* **Work required**
Some of the lines below need repeating. Reproduce exactly those between the lines holding "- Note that" and "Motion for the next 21", inclusive.
===== Data excerpts
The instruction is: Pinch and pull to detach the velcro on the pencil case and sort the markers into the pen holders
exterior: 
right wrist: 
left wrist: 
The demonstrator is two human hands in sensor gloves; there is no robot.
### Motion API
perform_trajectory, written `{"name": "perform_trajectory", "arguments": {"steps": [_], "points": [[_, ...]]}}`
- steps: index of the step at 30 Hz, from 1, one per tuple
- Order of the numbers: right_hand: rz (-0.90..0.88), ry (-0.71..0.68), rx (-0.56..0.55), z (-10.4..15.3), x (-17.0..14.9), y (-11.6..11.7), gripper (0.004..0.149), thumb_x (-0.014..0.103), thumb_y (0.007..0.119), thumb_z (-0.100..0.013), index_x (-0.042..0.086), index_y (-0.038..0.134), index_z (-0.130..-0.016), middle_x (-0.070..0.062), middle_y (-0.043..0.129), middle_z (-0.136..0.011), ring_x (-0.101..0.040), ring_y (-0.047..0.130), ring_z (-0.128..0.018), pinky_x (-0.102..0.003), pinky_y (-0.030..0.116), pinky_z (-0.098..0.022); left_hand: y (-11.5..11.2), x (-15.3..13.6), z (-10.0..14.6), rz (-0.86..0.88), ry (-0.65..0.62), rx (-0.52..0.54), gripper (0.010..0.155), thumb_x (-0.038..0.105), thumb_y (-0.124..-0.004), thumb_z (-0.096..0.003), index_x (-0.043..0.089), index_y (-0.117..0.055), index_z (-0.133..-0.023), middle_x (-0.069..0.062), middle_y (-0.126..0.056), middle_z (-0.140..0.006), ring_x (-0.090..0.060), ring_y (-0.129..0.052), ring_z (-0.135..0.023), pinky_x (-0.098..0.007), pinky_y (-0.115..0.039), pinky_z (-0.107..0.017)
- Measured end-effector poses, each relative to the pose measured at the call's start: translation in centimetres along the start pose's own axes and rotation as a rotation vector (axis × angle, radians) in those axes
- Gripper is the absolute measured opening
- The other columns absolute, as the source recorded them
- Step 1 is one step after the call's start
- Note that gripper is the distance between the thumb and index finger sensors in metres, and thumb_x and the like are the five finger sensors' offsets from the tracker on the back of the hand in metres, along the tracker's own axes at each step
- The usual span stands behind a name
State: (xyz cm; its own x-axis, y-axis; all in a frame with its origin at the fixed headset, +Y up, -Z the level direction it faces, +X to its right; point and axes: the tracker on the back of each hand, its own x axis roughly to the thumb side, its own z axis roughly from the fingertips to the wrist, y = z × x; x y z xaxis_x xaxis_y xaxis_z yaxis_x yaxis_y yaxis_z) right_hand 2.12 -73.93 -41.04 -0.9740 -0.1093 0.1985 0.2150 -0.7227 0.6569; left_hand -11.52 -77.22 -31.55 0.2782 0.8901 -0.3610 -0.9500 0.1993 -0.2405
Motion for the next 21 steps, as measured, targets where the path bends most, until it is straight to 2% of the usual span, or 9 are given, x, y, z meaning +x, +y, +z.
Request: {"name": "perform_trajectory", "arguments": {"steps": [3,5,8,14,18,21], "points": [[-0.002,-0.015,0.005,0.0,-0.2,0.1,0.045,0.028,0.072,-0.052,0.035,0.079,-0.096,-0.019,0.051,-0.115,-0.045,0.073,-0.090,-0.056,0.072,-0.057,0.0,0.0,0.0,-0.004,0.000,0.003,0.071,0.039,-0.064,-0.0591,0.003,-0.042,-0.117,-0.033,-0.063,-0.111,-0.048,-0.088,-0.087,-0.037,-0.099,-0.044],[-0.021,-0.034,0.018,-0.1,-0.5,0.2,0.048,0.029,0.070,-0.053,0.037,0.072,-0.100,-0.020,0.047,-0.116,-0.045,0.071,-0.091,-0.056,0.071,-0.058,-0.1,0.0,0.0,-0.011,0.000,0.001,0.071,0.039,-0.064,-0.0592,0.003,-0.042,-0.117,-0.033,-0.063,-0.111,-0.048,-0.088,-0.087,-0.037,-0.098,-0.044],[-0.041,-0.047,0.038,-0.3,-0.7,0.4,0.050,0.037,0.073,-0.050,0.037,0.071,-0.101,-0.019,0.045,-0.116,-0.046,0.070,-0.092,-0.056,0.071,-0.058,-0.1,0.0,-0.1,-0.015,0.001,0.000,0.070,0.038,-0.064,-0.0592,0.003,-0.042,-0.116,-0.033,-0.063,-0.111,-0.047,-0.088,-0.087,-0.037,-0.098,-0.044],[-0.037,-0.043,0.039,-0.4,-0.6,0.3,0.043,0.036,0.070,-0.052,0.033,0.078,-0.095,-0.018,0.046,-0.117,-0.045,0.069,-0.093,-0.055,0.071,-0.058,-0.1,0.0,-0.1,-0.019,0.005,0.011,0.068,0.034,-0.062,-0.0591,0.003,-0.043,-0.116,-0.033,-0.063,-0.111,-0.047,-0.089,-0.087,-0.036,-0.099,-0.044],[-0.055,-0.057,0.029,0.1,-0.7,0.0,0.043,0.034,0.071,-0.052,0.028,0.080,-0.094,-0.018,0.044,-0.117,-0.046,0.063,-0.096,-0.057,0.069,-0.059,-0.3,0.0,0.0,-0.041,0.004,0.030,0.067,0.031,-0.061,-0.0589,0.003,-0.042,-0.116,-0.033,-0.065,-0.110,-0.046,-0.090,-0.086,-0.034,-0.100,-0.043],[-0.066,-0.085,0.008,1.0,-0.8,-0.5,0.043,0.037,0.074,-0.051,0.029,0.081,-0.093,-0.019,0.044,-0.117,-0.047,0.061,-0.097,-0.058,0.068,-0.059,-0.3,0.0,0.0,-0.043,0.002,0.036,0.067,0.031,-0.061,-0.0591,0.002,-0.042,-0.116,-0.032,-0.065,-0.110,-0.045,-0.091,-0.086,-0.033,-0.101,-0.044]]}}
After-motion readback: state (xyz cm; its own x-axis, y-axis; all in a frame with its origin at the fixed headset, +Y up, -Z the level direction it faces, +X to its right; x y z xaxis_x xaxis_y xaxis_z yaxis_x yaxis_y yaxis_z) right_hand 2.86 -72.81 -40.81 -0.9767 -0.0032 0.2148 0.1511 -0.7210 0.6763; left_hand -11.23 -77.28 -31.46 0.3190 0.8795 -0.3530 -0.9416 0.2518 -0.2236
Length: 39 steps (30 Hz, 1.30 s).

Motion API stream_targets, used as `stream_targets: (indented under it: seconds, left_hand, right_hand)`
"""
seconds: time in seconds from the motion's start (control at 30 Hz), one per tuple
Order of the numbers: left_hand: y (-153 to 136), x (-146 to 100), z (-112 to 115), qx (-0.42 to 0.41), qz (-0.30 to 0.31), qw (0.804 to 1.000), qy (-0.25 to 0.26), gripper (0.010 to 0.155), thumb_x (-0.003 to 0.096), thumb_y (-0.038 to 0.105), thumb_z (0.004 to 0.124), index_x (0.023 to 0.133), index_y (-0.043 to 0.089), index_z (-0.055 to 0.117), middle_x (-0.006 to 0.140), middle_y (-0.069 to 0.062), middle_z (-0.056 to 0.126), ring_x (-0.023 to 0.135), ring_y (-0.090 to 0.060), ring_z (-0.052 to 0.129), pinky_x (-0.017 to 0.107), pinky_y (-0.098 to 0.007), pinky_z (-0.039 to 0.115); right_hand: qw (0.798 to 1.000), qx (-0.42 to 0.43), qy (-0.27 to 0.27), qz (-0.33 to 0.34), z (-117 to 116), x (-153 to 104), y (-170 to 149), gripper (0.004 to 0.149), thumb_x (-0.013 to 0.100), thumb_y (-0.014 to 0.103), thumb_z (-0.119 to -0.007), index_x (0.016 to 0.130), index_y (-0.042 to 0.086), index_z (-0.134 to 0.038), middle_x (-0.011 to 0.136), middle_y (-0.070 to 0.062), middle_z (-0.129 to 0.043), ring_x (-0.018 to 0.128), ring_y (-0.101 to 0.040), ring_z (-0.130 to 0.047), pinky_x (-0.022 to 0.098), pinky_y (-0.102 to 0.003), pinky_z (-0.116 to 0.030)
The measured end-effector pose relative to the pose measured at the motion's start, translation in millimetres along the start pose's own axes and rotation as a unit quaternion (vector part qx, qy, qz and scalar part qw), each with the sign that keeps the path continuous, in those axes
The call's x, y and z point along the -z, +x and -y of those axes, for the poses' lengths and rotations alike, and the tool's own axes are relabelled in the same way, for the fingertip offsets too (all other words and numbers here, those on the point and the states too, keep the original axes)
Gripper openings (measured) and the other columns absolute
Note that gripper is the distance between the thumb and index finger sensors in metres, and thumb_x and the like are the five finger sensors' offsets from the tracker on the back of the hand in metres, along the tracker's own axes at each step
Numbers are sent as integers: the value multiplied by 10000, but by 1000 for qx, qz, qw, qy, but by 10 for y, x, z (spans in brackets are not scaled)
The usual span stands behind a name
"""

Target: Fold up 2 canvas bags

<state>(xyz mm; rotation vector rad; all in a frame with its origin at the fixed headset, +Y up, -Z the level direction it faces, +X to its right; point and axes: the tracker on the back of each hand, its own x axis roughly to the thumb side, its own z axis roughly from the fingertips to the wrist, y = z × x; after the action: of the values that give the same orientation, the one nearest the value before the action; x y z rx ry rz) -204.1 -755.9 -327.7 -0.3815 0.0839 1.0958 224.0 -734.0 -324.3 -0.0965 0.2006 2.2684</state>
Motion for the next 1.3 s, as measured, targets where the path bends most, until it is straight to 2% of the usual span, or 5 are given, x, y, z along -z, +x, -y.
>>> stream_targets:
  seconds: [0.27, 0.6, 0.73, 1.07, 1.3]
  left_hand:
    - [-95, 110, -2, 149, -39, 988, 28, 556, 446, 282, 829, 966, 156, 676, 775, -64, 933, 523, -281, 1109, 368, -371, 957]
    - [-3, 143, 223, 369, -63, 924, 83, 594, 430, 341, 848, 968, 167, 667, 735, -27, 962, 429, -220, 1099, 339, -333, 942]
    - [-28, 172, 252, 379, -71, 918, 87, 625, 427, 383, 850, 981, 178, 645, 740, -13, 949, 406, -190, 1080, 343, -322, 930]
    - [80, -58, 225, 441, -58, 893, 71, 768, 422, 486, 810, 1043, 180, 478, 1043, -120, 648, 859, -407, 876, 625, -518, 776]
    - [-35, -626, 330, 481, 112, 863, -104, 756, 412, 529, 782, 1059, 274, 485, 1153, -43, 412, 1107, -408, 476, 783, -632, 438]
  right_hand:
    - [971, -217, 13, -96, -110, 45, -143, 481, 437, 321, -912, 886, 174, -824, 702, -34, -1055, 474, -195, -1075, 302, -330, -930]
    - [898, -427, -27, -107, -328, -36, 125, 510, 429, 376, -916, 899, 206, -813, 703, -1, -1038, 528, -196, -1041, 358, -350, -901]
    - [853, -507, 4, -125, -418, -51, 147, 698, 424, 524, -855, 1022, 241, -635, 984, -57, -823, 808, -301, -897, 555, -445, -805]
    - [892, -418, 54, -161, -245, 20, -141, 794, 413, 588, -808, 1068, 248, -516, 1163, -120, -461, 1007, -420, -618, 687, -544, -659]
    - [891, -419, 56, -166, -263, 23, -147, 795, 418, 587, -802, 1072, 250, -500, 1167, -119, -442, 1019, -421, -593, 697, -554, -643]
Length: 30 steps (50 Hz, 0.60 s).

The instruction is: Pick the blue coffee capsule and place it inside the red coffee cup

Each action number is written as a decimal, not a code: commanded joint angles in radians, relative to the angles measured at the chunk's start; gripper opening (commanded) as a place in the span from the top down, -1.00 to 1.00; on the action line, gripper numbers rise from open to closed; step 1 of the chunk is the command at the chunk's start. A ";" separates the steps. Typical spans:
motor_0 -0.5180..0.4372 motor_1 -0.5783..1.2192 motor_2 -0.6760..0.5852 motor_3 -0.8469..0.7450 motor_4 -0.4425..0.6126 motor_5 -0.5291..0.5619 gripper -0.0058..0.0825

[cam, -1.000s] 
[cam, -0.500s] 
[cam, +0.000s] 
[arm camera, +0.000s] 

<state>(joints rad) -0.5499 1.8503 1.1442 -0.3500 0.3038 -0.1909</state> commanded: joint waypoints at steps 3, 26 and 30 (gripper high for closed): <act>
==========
* **Reply**
- Note that gripper is the distance between the thumb and index finger sensors in metres, and thumb_x and the like are the five finger sensors' offsets from the tracker on the back of the hand in metres, along the tracker's own axes at each step
- The usual span stands behind a name
State: (xyz cm; its own x-axis, y-axis; all in a frame with its origin at the fixed headset, +Y up, -Z the level direction it faces, +X to its right; point and axes: the tracker on the back of each hand, its own x axis roughly to the thumb side, its own z axis roughly from the fingertips to the wrist, y = z × x; x y z xaxis_x xaxis_y xaxis_z yaxis_x yaxis_y yaxis_z) right_hand 2.12 -73.93 -41.04 -0.9740 -0.1093 0.1985 0.2150 -0.7227 0.6569; left_hand -11.52 -77.22 -31.55 0.2782 0.8901 -0.3610 -0.9500 0.1993 -0.2405
Motion for the next 21 steps, as measured, targets where the path bends most, until it is straight to 2% of the usual span, or 9 are given, x, y, z meaning +x, +y, +z.

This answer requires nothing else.